The Haiyang Shiyou 981 ranks among important technological advancements that also include the Haiyang Shiyou 720, a major deep-water seismic geophysical exploration vessel; and the Haiyang Shiyou 201, the world's first deep-water pipe-laying crane vessel.

The Haiyang Shiyou 201 features 3,000m of deep-water pipe-laying, 4,000 tonnes of lifting capacity and dynamic positioning capability. It is also designed to handle gearing tasks.

Third, China may make appropriate adjustment to the assignment of the proportion of profits coming from oil exploitation in the South China Sea.

Since the 1980s, it has signed co-operation contracts with over 40 oil companies from more than 10 nations (including the United States, Britain and France) in which China generally retains 51 per cent of all profits.

However, compared with Vietnam's less than 20 per cent - as in Hong Ngoc Ruby gas field - China's offer is obviously less attractive to international oil giants.
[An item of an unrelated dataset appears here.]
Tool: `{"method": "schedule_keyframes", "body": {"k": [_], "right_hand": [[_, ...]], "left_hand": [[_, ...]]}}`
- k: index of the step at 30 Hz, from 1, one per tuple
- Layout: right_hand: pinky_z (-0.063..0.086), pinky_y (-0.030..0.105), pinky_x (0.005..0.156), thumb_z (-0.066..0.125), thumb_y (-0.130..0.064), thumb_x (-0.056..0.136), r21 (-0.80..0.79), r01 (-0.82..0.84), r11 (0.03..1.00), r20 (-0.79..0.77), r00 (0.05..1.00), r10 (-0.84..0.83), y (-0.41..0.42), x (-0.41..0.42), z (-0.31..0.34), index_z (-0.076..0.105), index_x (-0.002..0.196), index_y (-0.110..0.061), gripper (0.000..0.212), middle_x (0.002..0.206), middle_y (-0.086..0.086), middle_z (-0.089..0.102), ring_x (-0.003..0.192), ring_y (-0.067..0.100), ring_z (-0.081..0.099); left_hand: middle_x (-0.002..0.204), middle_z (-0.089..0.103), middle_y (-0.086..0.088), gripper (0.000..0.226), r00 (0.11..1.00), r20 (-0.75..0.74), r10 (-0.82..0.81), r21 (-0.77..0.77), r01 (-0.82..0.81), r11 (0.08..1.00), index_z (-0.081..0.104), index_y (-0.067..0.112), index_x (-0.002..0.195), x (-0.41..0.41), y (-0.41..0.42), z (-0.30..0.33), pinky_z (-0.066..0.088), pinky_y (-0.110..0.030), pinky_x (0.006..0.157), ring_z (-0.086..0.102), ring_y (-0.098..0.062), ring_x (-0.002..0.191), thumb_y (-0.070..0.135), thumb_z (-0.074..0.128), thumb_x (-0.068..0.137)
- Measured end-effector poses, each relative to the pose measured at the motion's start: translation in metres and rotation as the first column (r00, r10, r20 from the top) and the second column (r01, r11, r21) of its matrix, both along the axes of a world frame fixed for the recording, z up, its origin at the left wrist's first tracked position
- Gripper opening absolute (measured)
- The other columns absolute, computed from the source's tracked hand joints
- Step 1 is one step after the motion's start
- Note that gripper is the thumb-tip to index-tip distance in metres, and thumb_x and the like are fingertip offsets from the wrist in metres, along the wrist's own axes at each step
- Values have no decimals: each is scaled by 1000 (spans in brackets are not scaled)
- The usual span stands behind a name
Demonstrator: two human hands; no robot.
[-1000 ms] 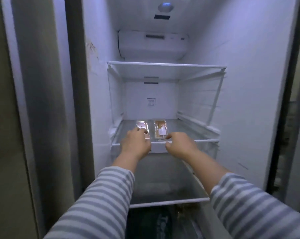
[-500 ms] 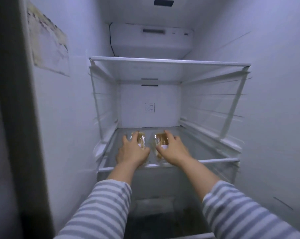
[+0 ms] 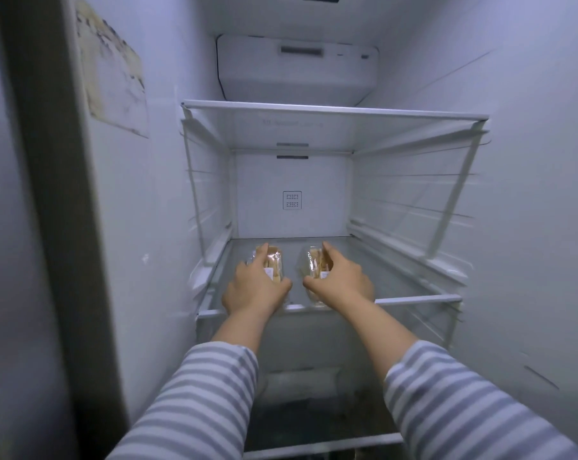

Therefore, it is rational to expect China to reduce the share it takes in future international co-operation on oil exploration in the South China Sea.

Vietnamese diplomatic manoeuvring has been increasingly augmented and supported by concrete action to consolidate its control over the Spratly Islands and waters.

It is also noteworthy that PetroVietnam's most productive wells are completely within China's nine-dash line.

As to what steps will be taken by the Chinese government to deal with Vietnam's oil rush in disputed areas of the South China Sea, one thing is clear - the answer points to a more proactive approach.


The writers are research fellows with the China National Institute for South China Sea Studies in Haikou, Hainan.